There’s an industrial metal structure elevated a few stories above Gansevoort Street. It’s already impressive from over here. I’m also impressed by this triangular intersection we’re crossing.
“Wait,” I say. “I recognize this place.” I look down Gansevoort Street at the cobblestones extending into the distance. The river glints against the horizon. We’re right by a storefront that for some reason I think might have once been a flower shop.
Lewis King of Plants, 12½ Gansevoort Street.

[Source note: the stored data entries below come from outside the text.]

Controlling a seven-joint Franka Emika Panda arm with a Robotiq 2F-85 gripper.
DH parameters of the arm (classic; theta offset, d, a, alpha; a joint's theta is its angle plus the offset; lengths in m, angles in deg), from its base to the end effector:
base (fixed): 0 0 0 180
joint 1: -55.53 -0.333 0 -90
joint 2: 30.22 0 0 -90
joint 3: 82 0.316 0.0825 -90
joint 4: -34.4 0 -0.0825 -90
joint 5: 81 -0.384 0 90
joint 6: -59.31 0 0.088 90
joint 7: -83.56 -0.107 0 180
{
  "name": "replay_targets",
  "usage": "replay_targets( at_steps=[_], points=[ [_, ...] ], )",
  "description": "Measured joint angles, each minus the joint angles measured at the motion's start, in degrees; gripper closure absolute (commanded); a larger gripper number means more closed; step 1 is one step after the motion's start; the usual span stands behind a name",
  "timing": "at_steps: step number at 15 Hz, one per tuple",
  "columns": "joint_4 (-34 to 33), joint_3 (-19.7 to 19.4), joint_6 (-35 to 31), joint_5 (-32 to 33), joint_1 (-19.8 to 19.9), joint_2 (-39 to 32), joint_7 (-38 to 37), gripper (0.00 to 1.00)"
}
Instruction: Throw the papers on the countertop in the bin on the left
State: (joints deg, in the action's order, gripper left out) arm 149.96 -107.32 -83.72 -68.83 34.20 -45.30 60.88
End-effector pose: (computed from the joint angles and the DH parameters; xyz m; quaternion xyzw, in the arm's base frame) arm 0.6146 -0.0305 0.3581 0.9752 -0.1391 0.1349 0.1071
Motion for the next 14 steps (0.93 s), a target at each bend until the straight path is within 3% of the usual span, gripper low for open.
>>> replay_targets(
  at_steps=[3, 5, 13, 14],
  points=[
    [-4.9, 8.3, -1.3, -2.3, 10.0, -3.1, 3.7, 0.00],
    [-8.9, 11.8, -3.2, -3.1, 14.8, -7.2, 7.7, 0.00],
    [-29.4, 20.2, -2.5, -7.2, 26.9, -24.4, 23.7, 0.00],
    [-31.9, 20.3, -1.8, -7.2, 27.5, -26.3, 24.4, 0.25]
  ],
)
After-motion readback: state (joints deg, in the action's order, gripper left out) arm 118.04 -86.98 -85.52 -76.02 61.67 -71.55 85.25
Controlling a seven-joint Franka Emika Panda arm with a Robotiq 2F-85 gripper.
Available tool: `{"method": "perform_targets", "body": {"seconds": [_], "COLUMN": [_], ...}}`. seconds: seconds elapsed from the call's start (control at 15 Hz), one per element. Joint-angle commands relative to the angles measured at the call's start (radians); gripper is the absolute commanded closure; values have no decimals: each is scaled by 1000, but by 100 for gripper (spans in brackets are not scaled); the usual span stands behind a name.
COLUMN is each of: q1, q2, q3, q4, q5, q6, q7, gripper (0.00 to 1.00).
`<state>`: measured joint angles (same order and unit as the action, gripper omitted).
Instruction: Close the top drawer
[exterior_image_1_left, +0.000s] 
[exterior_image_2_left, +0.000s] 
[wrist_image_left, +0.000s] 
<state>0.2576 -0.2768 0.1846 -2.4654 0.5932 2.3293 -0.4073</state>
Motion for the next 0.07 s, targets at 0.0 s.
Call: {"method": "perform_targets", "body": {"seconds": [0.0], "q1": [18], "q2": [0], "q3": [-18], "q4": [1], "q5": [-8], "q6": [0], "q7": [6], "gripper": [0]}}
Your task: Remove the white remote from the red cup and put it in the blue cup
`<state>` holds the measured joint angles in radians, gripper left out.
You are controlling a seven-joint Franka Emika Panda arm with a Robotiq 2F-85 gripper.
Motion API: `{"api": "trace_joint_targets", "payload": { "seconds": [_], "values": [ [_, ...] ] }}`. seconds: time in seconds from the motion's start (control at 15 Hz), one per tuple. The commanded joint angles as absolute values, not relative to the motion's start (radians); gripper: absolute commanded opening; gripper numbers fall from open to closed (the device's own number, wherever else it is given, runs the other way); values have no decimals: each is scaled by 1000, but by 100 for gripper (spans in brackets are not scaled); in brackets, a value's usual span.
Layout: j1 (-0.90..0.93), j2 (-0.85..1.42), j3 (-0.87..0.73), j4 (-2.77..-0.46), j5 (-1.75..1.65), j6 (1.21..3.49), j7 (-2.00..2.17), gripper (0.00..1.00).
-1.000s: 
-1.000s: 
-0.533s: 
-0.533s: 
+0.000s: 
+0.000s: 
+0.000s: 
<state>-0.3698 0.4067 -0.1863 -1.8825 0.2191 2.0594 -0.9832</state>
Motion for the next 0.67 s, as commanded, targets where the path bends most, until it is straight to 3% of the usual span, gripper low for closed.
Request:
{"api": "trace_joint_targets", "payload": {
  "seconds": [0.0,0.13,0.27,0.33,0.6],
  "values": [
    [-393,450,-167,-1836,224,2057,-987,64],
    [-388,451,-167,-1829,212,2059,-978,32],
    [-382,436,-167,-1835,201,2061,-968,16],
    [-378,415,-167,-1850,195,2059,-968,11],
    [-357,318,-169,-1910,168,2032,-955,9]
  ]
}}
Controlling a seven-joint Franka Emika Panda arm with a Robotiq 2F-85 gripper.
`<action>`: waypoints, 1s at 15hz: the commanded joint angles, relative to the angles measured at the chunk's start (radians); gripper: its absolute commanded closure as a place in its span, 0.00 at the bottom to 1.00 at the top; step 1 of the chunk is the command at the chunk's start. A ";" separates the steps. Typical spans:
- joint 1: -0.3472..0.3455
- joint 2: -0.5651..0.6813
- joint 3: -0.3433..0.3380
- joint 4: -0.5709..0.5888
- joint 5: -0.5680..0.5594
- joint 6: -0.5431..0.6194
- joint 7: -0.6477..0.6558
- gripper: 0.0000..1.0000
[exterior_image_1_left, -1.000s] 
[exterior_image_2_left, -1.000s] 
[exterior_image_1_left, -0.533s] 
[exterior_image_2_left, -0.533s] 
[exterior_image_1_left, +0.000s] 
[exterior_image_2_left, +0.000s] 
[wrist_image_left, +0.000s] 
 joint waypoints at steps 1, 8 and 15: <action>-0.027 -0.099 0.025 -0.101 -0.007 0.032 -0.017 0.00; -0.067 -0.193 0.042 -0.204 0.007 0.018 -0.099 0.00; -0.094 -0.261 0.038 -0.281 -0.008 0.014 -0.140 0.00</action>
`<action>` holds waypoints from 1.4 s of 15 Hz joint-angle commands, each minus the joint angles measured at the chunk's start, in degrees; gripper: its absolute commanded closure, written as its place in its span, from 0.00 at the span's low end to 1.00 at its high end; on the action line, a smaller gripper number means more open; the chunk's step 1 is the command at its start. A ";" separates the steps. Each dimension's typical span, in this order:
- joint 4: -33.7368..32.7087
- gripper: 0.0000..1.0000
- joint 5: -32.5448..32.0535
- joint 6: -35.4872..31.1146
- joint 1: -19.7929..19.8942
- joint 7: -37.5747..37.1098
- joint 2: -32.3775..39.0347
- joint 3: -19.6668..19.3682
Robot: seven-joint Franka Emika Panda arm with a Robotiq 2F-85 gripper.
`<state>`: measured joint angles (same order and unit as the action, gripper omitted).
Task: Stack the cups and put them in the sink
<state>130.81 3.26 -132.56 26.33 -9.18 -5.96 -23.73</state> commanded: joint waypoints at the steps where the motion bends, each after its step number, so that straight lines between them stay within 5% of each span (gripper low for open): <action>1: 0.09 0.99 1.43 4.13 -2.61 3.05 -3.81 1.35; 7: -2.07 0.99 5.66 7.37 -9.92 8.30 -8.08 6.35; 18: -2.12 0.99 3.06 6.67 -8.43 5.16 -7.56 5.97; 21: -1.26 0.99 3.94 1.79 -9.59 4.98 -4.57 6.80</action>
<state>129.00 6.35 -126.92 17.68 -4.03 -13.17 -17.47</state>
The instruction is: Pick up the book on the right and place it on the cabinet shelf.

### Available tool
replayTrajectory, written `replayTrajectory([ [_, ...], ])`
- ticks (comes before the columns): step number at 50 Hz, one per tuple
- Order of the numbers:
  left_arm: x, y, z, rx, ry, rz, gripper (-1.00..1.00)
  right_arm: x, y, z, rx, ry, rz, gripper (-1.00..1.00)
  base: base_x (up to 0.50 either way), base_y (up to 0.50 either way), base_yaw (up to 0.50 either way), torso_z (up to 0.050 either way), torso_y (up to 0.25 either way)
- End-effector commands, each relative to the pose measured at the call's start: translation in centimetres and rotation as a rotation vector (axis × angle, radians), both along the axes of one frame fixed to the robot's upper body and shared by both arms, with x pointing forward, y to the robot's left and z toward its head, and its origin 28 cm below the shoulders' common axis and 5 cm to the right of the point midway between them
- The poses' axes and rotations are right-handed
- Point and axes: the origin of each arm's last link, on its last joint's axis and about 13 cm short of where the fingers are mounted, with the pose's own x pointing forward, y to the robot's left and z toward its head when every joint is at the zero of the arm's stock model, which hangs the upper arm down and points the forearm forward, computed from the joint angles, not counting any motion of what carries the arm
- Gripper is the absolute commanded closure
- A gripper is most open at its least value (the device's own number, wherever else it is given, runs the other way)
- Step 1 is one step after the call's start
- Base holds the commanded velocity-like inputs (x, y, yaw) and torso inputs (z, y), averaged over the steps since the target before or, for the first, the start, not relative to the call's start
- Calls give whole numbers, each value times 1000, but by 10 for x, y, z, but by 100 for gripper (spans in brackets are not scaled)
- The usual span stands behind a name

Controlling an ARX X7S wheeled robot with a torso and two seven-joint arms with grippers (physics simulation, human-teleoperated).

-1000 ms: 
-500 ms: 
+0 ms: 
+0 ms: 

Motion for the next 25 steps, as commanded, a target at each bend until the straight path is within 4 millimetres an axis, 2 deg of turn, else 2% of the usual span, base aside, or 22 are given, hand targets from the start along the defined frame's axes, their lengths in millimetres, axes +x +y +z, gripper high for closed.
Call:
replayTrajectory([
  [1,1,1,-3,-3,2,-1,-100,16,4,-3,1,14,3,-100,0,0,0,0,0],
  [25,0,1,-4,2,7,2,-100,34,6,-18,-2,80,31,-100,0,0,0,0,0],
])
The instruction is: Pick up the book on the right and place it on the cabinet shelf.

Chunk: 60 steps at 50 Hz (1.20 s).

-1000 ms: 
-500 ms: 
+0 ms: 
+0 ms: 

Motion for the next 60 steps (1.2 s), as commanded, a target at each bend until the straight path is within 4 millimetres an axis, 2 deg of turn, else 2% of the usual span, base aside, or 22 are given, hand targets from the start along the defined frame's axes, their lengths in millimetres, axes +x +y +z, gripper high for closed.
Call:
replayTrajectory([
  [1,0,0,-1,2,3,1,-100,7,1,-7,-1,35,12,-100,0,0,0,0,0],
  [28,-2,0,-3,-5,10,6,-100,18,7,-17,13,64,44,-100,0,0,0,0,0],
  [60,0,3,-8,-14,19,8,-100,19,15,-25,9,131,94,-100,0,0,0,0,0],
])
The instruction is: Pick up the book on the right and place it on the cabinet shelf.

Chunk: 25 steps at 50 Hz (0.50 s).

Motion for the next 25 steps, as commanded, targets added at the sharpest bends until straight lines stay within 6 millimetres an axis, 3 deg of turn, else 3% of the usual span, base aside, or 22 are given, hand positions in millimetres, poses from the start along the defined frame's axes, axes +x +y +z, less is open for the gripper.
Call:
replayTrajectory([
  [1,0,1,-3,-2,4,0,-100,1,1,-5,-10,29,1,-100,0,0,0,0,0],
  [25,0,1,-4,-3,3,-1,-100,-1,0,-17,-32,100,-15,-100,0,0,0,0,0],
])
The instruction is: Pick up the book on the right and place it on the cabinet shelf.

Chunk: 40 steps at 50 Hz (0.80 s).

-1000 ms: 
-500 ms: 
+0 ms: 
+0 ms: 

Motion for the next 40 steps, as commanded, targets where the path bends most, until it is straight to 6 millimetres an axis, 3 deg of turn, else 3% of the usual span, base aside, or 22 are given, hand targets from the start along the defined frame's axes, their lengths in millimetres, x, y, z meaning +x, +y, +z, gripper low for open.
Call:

Everything’s coming back to me now. A scene from
Bed of Roses
was filmed here. It’s this nineties movie where two typical New Yorkers (i.e. lonely people with baggage) find each other. Which I saw a long time ago, but of course I remember all sorts of details from it.
John goes, “How?”
“This was a flower shop in a movie. I can’t believe it.”
“Yeah. Lots of movies are filmed around here.”
“That’s so cool.”
“I know! Dude, I love how you’re stoked about this! Everyone else is so jaded. They’re all been-there-done-that by the time they’re seven. You tell them about the High Line and they’re like, ‘Who cares about some old train tracks?’ It’s tragic.”